#### [Directions for this task]
Make an exact copy of the records below, excluding images.

#### [Extracted data]
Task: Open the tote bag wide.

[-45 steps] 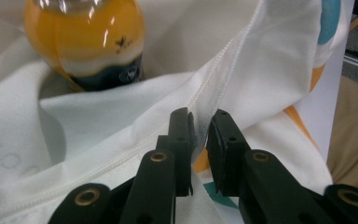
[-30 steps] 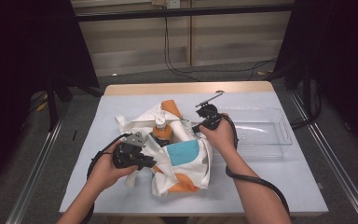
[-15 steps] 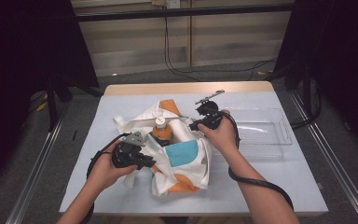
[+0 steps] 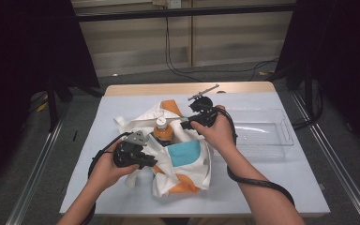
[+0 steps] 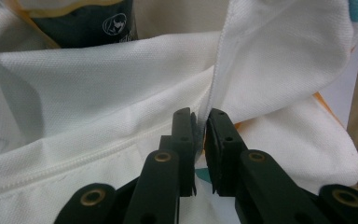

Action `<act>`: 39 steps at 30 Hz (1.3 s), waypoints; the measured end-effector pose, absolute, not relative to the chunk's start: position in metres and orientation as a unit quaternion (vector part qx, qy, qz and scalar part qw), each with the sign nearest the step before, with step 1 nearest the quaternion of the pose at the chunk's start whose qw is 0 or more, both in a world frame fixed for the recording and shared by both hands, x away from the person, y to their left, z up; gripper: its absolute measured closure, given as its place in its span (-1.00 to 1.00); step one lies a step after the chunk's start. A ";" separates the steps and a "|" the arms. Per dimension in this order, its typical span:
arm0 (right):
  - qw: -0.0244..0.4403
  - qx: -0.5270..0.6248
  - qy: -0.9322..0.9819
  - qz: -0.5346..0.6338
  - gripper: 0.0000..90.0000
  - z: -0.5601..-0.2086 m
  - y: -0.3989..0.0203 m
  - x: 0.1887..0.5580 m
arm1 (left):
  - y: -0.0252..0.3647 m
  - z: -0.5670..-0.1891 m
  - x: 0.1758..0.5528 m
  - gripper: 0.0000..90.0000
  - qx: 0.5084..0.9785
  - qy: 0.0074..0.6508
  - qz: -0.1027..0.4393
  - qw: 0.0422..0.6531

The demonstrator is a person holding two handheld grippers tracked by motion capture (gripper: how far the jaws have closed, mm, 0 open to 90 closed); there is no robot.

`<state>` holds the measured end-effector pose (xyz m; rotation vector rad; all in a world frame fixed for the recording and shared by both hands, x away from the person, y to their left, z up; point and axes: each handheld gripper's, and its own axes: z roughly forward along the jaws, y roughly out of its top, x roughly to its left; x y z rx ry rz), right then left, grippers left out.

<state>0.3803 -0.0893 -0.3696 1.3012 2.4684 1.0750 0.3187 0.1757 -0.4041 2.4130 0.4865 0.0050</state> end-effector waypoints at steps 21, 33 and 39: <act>0.031 0.421 0.846 0.326 0.95 -0.384 -0.075 0.384 | 0.175 -0.405 0.319 0.83 0.924 0.186 0.002 0.335; 0.033 0.464 0.826 0.319 0.99 -0.406 -0.091 0.394 | 0.181 -0.416 0.316 0.88 0.929 0.185 -0.010 0.319; 0.041 0.471 0.821 0.320 0.99 -0.414 -0.094 0.395 | 0.184 -0.420 0.316 0.90 0.928 0.192 -0.020 0.319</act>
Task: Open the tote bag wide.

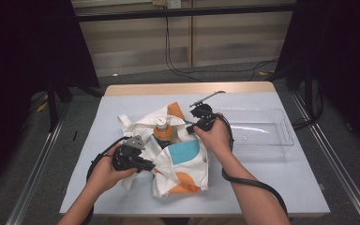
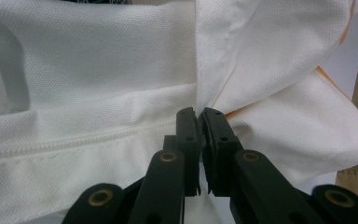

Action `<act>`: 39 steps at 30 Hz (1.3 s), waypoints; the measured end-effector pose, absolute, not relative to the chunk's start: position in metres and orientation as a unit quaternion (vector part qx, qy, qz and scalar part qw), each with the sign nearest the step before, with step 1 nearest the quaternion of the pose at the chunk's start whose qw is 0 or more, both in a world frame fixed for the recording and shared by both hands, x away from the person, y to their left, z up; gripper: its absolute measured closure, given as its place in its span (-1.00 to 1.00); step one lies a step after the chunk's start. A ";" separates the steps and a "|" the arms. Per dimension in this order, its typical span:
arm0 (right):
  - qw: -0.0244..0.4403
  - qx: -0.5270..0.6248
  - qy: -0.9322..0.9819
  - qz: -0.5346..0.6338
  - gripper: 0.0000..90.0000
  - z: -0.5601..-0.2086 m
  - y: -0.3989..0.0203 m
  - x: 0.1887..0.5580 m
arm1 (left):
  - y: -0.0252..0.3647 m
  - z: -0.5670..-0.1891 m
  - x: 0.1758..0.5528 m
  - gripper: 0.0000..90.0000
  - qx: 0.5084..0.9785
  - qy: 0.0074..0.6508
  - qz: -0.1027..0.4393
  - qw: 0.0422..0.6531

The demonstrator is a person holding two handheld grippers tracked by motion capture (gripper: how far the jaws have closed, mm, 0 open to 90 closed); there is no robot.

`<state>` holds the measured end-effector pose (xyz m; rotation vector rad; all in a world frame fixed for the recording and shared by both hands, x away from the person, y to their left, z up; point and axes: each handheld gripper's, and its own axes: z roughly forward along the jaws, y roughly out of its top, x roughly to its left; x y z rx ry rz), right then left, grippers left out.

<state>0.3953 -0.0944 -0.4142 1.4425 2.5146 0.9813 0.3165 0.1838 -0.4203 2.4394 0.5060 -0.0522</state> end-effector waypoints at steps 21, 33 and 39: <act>0.070 0.490 0.815 0.302 0.98 -0.435 -0.098 0.395 | 0.192 -0.427 0.315 0.92 0.928 0.200 -0.035 0.313; 0.073 0.480 0.816 0.314 0.98 -0.434 -0.100 0.393 | 0.196 -0.426 0.312 0.92 0.930 0.202 -0.033 0.307; 0.077 0.475 0.815 0.321 0.97 -0.430 -0.099 0.391 | 0.199 -0.422 0.312 0.91 0.925 0.209 -0.035 0.316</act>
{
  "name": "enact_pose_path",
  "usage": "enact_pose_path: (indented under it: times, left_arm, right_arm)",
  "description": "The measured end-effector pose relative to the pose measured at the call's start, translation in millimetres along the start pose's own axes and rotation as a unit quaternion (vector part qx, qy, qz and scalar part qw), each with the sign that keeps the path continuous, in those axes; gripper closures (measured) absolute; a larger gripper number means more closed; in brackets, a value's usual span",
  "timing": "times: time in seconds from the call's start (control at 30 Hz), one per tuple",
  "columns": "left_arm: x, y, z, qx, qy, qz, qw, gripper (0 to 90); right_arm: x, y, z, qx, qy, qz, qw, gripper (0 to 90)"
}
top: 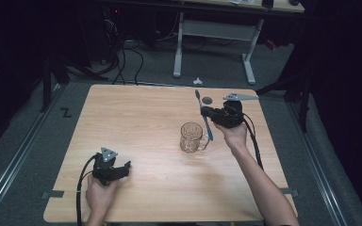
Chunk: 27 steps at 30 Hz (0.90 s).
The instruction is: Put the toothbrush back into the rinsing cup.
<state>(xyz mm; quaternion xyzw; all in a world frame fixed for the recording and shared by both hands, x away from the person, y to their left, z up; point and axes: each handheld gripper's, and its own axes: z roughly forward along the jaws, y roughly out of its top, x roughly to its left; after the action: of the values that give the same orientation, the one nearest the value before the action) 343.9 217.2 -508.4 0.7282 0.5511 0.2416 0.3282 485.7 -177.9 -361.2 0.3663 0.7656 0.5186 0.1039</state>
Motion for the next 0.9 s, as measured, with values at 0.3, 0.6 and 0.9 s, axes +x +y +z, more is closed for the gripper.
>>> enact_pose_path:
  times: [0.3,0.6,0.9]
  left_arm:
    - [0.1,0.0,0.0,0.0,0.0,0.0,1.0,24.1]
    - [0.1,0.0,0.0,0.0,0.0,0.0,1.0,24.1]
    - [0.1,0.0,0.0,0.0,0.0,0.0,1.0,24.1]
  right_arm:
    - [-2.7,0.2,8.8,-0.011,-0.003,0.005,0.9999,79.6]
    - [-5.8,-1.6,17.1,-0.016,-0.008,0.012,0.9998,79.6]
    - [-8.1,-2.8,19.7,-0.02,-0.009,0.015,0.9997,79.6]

#### [Answer to this exercise]
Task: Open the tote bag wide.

[-45 steps] 
[-30 steps] 
[-15 steps] 
[+0 steps] 
[+0 steps] 

Action `<act>`: 39 steps at 30 Hz (1.3 s), waypoints; the measured end-effector pose, absolute, not relative to the chunk's start: position in metres and orientation as a unit quaternion (vector part qx, qy, qz and scalar part qw), each with the sign nearest the step before, with step 1 nearest the quaternion of the pose at the chunk's start whose qw is 0 or more, both in a world frame fixed for the recording and shared by both hands, x away from the person, y to their left, z up; gripper: its absolute measured closure, given as its place in its span (-1.00 to 1.00); step one lies a step after the chunk's start. A ";" separates the steps and a "|" the arms. Per dimension in this order, its typical span:
arm0 (right):
  - qw: -0.0244..0.4403
  - qx: -0.5270..0.6248
  - qy: -0.9322..0.9819
  - qz: -0.5346..0.6338
  - gripper: 0.0000..90.0000
  - z: -0.5601..-0.2086 m
  - y: -0.3989..0.0203 m
  - x: 0.1887..0.5580 m
arm1 (left):
  - y: -0.0252..0.3647 m
  - z: -0.5670..-0.1891 m
  - x: 0.1758..0.5528 m
  - gripper: 0.0000..90.0000
  - qx: 0.5084..0.9785
  - qy: 0.0074..0.6508
  - qz: -0.1027..0.4393
  - qw: 0.0422..0.6531

The demonstrator is a person holding two handheld grippers tracked by motion capture (gripper: how far the jaws have closed, mm, 0 open to 90 closed); there is no robot.

`<state>` holds the measured end-effector pose (xyz m; rotation vector rad; all in a world frame fixed for the recording and shared by both hands, x away from the person, y to their left, z up; point and axes: each handheld gripper's, and its own axes: z roughly forward along the jaws, y roughly out of its top, x roughly to its left; x y z rx ry rz), right then left, grippers left out.

<state>0.3803 -0.0893 -0.3696 1.3012 2.4684 1.0750 0.3187 0.1757 -0.4041 2.4130 0.4865 0.0050</state> end-effector waypoints at steps 21, 33 and 39: <act>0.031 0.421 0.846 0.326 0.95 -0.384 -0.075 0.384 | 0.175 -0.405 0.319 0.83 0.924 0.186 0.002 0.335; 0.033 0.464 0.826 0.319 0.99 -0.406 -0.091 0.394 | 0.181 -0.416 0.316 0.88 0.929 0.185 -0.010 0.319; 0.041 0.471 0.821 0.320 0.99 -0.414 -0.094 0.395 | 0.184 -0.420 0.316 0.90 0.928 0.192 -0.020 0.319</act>
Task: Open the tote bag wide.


Action `<act>`: 39 steps at 30 Hz (1.3 s), waypoints; the measured end-effector pose, absolute, not relative to the chunk's start: position in metres and orientation as a unit quaternion (vector part qx, qy, qz and scalar part qw), each with the sign nearest the step before, with step 1 nearest the quaternion of the pose at the chunk's start whose qw is 0 or more, both in a world frame fixed for the recording and shared by both hands, x away from the person, y to their left, z up; gripper: its absolute measured closure, given as its place in its span (-1.00 to 1.00); step one lies a step after the chunk's start. A ";" separates the steps and a "|" the arms. Per dimension in this order, its typical span:
arm0 (right):
  - qw: -0.0244..0.4403
  - qx: -0.5270..0.6248
  - qy: -0.9322..0.9819
  - qz: -0.5346..0.6338
  - gripper: 0.0000..90.0000
  - z: -0.5601..-0.2086 m
  - y: -0.3989..0.0203 m
  - x: 0.1887..0.5580 m
arm1 (left):
  - y: -0.0252..0.3647 m
  - z: -0.5670..-0.1891 m
  - x: 0.1758..0.5528 m
  - gripper: 0.0000..90.0000
  - qx: 0.5084..0.9785
  - qy: 0.0074..0.6508
  - qz: -0.1027..0.4393
  - qw: 0.0422..0.6531

The demonstrator is a person holding two handheld grippers tracked by motion capture (gripper: how far the jaws have closed, mm, 0 open to 90 closed); there is no robot.

`<state>` holds the measured end-effector pose (xyz m; rotation vector rad; all in a world frame fixed for the recording and shared by both hands, x away from the person, y to their left, z up; point and axes: each handheld gripper's, and its own axes: z roughly forward along the jaws, y roughly out of its top, x roughly to its left; x y z rx ry rz), right then left, grippers left out.

<state>0.3953 -0.0944 -0.4142 1.4425 2.5146 0.9813 0.3165 0.1838 -0.4203 2.4394 0.5060 -0.0522</state> end-effector waypoints at steps 21, 33 and 39: <act>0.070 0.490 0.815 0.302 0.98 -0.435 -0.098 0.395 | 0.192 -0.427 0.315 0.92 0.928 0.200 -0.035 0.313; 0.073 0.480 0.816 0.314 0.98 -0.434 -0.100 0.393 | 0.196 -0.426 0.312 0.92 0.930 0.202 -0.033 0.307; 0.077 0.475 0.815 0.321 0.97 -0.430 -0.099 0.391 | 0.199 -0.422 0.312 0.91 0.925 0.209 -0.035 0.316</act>
{
  "name": "enact_pose_path",
  "usage": "enact_pose_path: (indented under it: times, left_arm, right_arm)",
  "description": "The measured end-effector pose relative to the pose measured at the call's start, translation in millimetres along the start pose's own axes and rotation as a unit quaternion (vector part qx, qy, qz and scalar part qw), each with the sign that keeps the path continuous, in those axes; gripper closures (measured) absolute; a larger gripper number means more closed; in brackets, a value's usual span",
  "timing": "times: time in seconds from the call's start (control at 30 Hz), one per tuple",
  "columns": "left_arm: x, y, z, qx, qy, qz, qw, gripper (0 to 90); right_arm: x, y, z, qx, qy, qz, qw, gripper (0 to 90)"
}
top: 
Chunk: 27 steps at 30 Hz (0.90 s).
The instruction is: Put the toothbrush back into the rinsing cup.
<state>(xyz mm; quaternion xyzw; all in a world frame fixed for the recording and shared by both hands, x away from the person, y to their left, z up; point and axes: each handheld gripper's, and its own axes: z roughly forward along the jaws, y roughly out of its top, x roughly to its left; after the action: of the values that give the same orientation, the one nearest the value before the action) 343.9 217.2 -508.4 0.7282 0.5511 0.2416 0.3282 485.7 -177.9 -361.2 0.3663 0.7656 0.5186 0.1039</state>
Motion for the next 0.9 s, as measured, with values at 0.3, 0.6 and 0.9 s, axes +x +y +z, more is closed for the gripper.
>>> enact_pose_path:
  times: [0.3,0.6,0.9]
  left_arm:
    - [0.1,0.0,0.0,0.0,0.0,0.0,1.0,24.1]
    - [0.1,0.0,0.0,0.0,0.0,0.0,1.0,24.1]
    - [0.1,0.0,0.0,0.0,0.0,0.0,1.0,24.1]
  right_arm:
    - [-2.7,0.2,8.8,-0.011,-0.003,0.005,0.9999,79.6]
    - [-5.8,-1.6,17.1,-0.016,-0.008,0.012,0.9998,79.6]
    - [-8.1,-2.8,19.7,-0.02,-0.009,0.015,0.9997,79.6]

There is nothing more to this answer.